Card cage racks or chassis are well known in industry for supporting a variety of electrical components. For example, many commercial buildings today have very complex communications and other electrical needs. In order to provide these commercial establishments with telephone and other communications service that is necessary today, many buildings have dedicated areas or closets for storing this type of equipment. These storage areas are rapidly becoming filled with a variety of electrical components. As a result, there is a need for a device for accommodating this equipment in an orderly, safe and accessible manner. Traditionally, the industry has used a variety of card cage racks to accommodate various modules that are used.
Modern electronic systems often employ a number of electronic circuit modules, typically printed wiring boards (PWBs) or printed circuit (PC) cards populated with electronic components and connectors, mounted in an electronic housing or rack. Typical racks often include a plurality of card slots for receiving circuit modules, with card edge guides to hold the cards in alignment, insertion/removal elements, a card connector, and a backplane for providing circuit interconnections.
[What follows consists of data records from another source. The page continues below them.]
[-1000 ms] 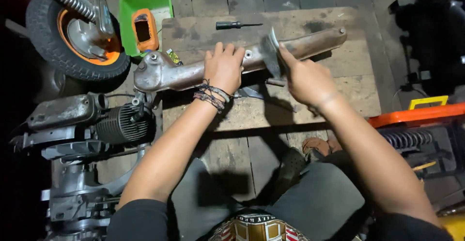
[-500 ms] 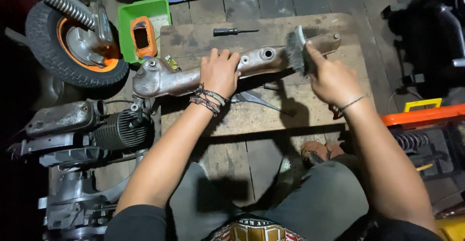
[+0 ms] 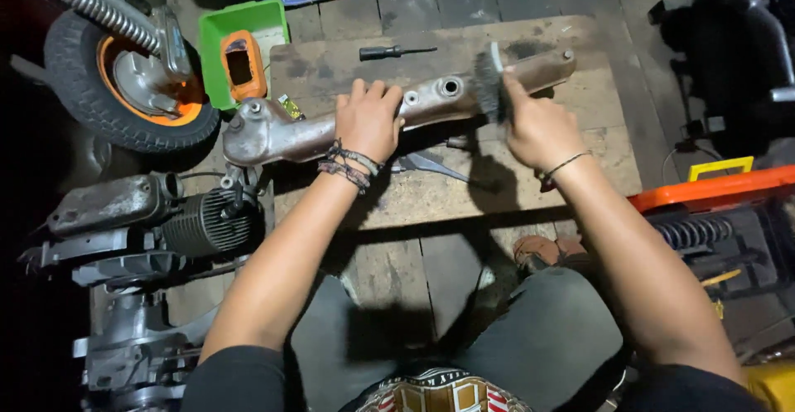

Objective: The person scrubs a long, rusty metal part with a wire brush while holding it steady on a wooden workbench. The person repeatedly scrubs different sections of the metal part to remove rust and debris.

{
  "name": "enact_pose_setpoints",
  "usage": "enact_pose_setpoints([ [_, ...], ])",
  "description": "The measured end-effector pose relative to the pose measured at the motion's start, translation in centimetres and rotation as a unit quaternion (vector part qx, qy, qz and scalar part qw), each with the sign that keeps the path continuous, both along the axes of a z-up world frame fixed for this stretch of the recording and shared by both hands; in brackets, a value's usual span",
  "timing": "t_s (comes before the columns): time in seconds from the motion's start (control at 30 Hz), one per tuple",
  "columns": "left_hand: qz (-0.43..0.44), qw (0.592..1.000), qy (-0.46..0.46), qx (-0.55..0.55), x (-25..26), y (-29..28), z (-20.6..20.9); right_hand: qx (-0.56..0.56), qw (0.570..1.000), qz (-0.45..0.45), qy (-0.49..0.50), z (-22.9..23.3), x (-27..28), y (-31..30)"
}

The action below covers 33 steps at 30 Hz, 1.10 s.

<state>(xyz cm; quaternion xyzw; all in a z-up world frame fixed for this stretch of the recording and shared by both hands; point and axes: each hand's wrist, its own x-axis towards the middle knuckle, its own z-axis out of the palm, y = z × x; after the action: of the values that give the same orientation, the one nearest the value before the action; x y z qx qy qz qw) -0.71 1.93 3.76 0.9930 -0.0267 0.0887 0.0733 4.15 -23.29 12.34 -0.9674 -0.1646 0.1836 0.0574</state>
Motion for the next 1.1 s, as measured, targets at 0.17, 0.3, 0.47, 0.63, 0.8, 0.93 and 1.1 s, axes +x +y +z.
enact_pose_setpoints([
  [0.17, -0.012, 1.0, 0.001, 0.02, -0.2, 0.0, 0.2, -0.02, 0.998, 0.034, -0.044, 0.1, 0.0, 1.9],
  [0.3, 0.002, 1.0, 0.005, 0.023, -0.2, 0.2, -0.4, -0.009, 0.997, 0.029, -0.071, -1.9, 1.6, 0.9],
  [0.47, -0.001, 1.0, -0.009, 0.017, -0.5, 0.0, -0.1, -0.01, 0.993, 0.074, -0.09, -0.8, -0.9, 1.5],
  [0.63, 0.014, 1.0, -0.019, 0.01, -0.1, -0.4, 0.1, -0.051, 0.991, 0.068, -0.102, -0.3, -0.9, 1.5],
  [0.8, 0.009, 1.0, -0.022, 0.012, 0.0, 0.1, -1.2, 0.013, 0.993, 0.105, -0.046, -0.8, -2.7, 2.5],
  [0.93, 0.013, 1.0, -0.015, 0.008, 0.1, 0.1, -1.1, -0.025, 0.992, 0.068, -0.101, -2.2, -0.1, 0.7],
  [1.1, 0.005, 1.0, -0.013, 0.001, 0.1, 0.1, -1.1, -0.004, 0.995, 0.075, -0.068, 0.0, -2.9, 2.2],
])
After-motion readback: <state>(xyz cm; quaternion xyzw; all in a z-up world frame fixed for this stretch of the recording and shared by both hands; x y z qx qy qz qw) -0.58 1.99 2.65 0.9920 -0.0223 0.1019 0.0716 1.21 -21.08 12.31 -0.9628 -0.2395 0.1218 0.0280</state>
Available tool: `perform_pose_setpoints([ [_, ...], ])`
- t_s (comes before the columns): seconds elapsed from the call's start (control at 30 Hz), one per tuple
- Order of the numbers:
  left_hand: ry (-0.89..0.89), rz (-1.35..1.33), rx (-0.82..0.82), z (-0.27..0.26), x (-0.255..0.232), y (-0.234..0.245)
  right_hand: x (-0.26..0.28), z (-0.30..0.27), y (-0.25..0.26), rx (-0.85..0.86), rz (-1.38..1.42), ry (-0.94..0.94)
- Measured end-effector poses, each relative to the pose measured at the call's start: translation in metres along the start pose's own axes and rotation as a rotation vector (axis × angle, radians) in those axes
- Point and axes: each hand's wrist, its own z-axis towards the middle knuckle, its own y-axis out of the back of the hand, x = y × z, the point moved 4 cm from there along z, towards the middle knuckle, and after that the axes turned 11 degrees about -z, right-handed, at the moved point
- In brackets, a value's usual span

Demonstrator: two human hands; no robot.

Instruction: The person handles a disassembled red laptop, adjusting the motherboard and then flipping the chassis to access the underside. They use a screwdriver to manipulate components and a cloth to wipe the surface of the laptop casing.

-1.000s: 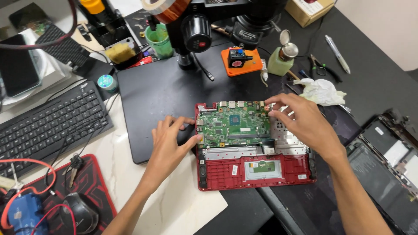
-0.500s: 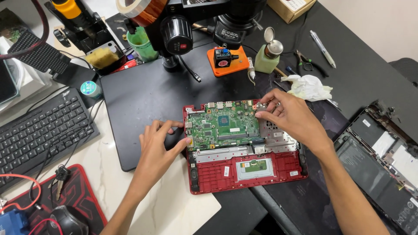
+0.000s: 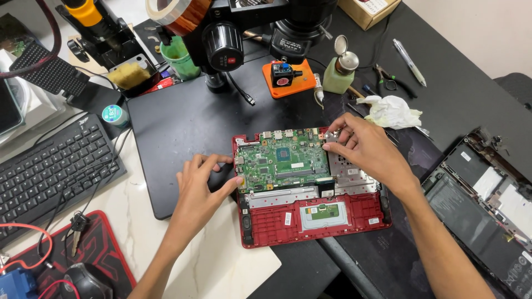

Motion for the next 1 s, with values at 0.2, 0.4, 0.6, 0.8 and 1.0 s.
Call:
perform_pose_setpoints([
  [0.2,-0.009,0.003,-0.022,-0.001,-0.004,0.0,0.002,-0.001,0.0,-0.018,-0.013,0.006],
  [0.4,-0.046,0.017,-0.04,-0.003,-0.006,0.0,0.0,-0.001,-0.003,-0.058,-0.032,0.035],
  [0.6,-0.148,-0.005,-0.087,-0.008,-0.02,-0.004,0.032,-0.02,0.004,-0.152,-0.271,0.042],
  [0.8,-0.342,0.002,-0.023,-0.013,-0.029,-0.009,0.091,-0.065,-0.04,-0.121,-0.055,0.382],
  [1.0,-0.503,0.082,-0.109,-0.028,-0.028,-0.018,0.102,-0.089,-0.086,-0.268,-0.143,0.547],
])
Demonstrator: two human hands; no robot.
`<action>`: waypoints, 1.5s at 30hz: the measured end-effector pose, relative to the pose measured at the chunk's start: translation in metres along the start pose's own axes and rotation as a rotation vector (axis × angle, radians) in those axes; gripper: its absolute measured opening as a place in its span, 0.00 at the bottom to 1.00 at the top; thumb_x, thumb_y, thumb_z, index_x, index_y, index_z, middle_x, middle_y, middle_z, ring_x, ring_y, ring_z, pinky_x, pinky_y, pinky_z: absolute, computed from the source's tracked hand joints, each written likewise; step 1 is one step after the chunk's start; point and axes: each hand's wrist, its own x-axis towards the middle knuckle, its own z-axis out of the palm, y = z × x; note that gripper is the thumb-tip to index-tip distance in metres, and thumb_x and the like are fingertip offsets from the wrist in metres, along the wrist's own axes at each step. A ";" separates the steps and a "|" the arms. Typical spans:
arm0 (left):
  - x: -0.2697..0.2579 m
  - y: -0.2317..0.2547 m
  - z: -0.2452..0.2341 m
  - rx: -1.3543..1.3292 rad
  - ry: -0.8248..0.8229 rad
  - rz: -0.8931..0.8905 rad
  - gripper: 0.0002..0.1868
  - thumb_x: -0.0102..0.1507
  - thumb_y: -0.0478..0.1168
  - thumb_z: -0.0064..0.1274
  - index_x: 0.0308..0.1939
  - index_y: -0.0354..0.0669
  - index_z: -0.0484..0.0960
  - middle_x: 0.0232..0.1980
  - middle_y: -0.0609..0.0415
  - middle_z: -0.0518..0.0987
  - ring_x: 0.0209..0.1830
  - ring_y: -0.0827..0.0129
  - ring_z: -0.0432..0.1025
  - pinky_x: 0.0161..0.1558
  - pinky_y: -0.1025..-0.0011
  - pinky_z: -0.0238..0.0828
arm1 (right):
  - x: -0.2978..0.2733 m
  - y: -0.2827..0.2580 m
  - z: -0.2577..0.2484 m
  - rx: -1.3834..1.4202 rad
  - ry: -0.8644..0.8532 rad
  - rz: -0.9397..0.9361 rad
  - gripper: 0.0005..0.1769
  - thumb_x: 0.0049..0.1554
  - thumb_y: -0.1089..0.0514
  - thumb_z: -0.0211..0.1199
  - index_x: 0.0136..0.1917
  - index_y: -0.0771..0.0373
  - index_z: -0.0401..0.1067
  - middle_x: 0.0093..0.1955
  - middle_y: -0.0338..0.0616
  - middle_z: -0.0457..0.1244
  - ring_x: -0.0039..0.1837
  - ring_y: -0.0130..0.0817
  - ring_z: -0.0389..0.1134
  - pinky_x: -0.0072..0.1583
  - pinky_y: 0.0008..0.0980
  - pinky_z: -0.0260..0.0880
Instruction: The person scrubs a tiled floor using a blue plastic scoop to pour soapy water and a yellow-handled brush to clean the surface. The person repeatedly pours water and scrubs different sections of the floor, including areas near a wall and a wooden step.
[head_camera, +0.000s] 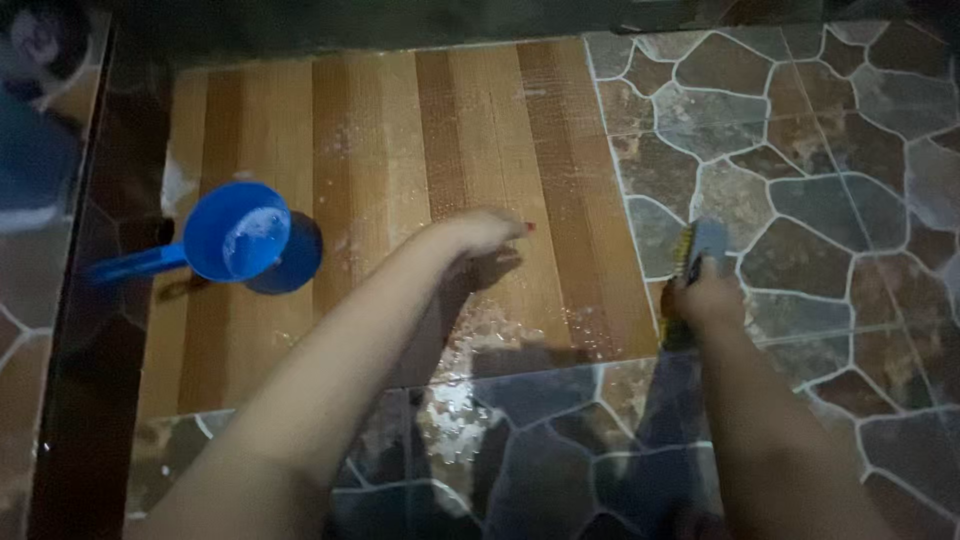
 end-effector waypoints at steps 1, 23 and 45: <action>-0.001 -0.006 -0.002 0.085 0.082 -0.012 0.24 0.68 0.55 0.47 0.59 0.45 0.82 0.51 0.51 0.83 0.49 0.64 0.78 0.51 0.60 0.76 | 0.012 0.005 0.004 -0.010 0.023 -0.005 0.37 0.57 0.41 0.64 0.75 0.55 0.64 0.68 0.70 0.61 0.69 0.68 0.62 0.68 0.56 0.63; -0.096 -0.176 -0.023 0.414 0.707 -0.405 0.23 0.60 0.48 0.52 0.59 0.51 0.81 0.61 0.40 0.78 0.61 0.44 0.73 0.62 0.50 0.69 | -0.176 -0.304 0.111 0.074 -0.161 -1.117 0.32 0.57 0.41 0.62 0.68 0.61 0.69 0.63 0.66 0.63 0.64 0.63 0.65 0.62 0.60 0.63; -0.104 -0.337 0.020 0.531 0.727 -0.135 0.39 0.67 0.62 0.41 0.80 0.63 0.53 0.85 0.49 0.40 0.82 0.32 0.32 0.77 0.42 0.31 | -0.101 0.080 0.017 -0.001 -0.038 0.222 0.41 0.52 0.42 0.68 0.75 0.58 0.66 0.70 0.63 0.62 0.71 0.61 0.63 0.69 0.55 0.62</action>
Circuit backplanes are often multilayer printed wiring boards designed for high speed interconnection of signals between different circuit components mounted on physically separated circuit modules in different slots. In most configurations, the circuit modules include electrical connectors affixed to the rear of the circuit module that are plug-action coupled to mating connectors on the backplane.
In some rack configurations, for example those employed in the cable television (CATV) and other telecommunications equipment industries, the circuit modules include discrete drop side signal connectors (electrical and/or optical) affixed to the circuit modules that couple to cables that carry signals to and from the equipment rack. In some of these configurations, the discrete signal connectors are mounted to the rear edge of the circuit modules and extend through openings in and the backplane and the housing rack so as to allow connection of the drop side signal cables. In other configurations, connectors are provided on the front edge of a circuit module to allow for signal insertion and extraction.
These card cage racks are typically in the form of a box like container having a base member and a top member that are provided with a plurality of rails for retaining cards or modules that are to be held by the rack. The base member and the top member are joined by a pair of opposing side walls and a rear wall. Positioned within the card cage structure are card rails or guides that extend generally between the front and rear cross members. These card guides have grooves that are opposing between the lower and upper card guide rails, for receiving the edges of the circuit boards. The card guides are also laterally spaced from each other, to provide space between the electrical and electronic components secured to the circuit boards. At the end of the known circuit boards, there is an electrical connection that interconnects with an electrical connection on the rear panel, known as the back plane electrical connector. The front wall area is typically left open to install the cards. Once the cards are installed there may be a front cover that is placed over any remaining empty slots in the rack to protect them. The cover is usually connected to flanges that extend from the side walls of the rack to hold the cover.
One of the problems with racks of the prior art is their lack of interchangeability and the absence of modularity. Prior art racks come in different sizes and configurations and as a result, the customer or the supplier was required to keep on hand a number of different sizes and configurations. This requires a significant investment. In addition, the prior art racks because of their complexity were relatively expensive.